Exercise aim — Read the records below and copy each line that contains "grey".
══ Data provided
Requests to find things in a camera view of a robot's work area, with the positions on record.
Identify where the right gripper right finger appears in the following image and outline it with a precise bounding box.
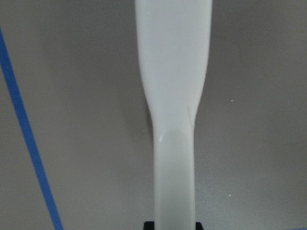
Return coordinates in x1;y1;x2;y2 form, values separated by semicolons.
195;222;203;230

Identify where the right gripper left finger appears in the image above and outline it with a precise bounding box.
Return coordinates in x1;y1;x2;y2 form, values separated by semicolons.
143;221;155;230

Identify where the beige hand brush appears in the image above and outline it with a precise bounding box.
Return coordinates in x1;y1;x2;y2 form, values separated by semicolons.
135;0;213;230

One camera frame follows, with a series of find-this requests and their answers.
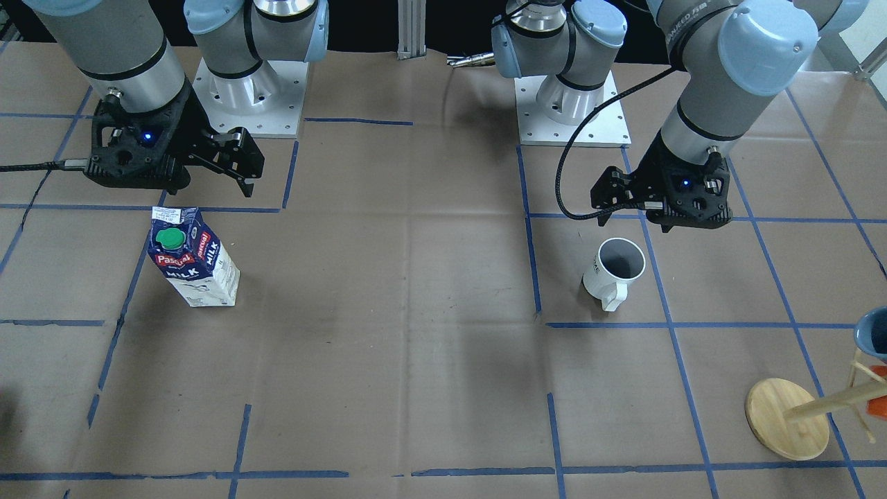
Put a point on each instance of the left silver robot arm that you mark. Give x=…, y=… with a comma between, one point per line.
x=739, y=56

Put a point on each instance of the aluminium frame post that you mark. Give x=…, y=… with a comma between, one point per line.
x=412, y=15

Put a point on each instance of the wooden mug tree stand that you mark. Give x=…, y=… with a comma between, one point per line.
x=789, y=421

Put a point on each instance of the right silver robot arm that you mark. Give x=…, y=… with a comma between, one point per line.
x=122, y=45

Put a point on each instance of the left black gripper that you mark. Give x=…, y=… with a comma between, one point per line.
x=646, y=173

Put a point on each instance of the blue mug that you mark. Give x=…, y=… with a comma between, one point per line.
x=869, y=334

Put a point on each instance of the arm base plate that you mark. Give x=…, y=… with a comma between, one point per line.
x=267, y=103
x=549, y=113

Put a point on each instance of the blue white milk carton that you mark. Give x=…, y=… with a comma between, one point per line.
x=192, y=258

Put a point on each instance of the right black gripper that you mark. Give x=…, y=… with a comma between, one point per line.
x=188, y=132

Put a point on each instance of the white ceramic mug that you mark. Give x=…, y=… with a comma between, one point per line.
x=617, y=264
════
══ Data provided
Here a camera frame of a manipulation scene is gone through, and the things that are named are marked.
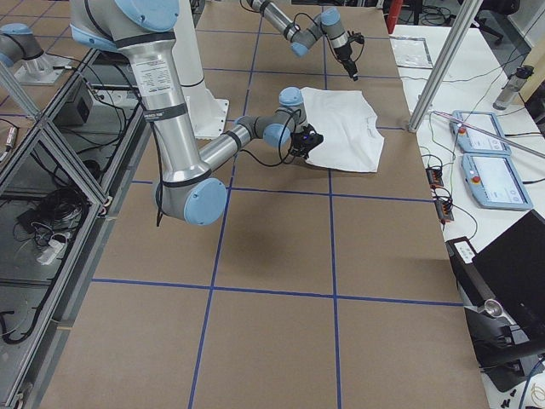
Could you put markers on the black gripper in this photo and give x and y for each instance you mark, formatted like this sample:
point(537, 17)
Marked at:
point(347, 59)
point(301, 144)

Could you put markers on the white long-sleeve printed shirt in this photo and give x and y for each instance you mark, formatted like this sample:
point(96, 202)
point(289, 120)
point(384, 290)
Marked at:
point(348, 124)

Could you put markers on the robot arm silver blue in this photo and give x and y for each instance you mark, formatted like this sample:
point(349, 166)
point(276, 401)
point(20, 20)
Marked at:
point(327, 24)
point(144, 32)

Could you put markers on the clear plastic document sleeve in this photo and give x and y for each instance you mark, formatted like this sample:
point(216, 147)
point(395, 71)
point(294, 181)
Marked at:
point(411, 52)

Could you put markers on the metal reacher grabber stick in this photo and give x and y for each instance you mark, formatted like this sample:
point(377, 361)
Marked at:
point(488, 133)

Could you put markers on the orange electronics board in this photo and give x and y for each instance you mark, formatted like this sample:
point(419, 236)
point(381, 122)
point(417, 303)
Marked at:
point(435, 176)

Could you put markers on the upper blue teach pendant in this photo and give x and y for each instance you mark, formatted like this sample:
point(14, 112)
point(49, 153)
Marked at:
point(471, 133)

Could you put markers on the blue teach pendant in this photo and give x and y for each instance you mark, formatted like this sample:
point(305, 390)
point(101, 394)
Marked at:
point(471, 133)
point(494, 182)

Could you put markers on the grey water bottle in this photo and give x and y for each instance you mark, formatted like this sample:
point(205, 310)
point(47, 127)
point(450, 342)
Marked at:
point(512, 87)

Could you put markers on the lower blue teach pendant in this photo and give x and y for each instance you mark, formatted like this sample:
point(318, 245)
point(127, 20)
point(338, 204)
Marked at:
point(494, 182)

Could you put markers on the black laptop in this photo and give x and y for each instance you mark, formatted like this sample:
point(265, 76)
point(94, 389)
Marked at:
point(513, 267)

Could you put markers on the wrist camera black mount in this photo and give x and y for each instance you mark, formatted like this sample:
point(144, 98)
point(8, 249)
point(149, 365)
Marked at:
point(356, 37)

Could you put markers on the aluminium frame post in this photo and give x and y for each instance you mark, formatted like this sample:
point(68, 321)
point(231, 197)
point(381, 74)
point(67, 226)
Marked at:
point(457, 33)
════
══ Data provided
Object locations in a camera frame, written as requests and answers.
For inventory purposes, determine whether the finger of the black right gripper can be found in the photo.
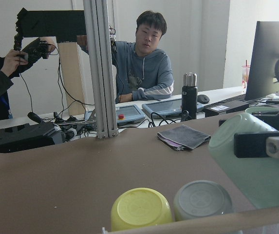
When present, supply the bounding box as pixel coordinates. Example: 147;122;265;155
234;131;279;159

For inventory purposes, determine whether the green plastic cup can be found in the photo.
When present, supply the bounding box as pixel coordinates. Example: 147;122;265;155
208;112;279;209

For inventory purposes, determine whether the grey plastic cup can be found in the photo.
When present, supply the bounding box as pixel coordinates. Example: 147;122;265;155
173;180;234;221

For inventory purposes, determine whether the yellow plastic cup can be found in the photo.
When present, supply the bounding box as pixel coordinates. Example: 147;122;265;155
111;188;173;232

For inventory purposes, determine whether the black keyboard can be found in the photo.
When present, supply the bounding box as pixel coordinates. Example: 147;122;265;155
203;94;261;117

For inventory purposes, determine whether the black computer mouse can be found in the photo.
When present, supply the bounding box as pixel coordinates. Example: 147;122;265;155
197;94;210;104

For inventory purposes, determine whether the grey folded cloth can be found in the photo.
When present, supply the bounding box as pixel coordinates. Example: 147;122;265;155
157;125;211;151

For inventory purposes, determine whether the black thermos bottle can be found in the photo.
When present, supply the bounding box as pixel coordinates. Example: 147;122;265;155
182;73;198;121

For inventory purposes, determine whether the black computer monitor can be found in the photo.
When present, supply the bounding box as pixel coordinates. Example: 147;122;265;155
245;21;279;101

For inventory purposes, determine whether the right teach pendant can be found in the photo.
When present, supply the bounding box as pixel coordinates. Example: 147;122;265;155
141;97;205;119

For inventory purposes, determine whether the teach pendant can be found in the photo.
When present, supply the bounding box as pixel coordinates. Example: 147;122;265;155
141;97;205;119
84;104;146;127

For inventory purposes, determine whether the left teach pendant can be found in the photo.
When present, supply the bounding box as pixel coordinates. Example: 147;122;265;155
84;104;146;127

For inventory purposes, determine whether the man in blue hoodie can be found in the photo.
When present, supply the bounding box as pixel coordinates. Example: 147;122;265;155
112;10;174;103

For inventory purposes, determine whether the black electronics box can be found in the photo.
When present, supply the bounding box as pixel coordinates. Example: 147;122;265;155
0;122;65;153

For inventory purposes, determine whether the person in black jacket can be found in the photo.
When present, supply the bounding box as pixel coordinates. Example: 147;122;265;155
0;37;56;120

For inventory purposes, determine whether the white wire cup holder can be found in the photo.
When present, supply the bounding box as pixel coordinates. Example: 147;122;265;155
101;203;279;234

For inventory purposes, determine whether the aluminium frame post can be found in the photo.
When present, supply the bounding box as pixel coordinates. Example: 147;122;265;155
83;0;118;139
════
Written solution —
Could you put markers on the grey water bottle in this photo and give x and y for each instance you mark, formatted like this sample:
For inventory purposes, determine whether the grey plastic cup can be found in the photo.
For inventory purposes, determine whether the grey folded cloth can be found in the photo.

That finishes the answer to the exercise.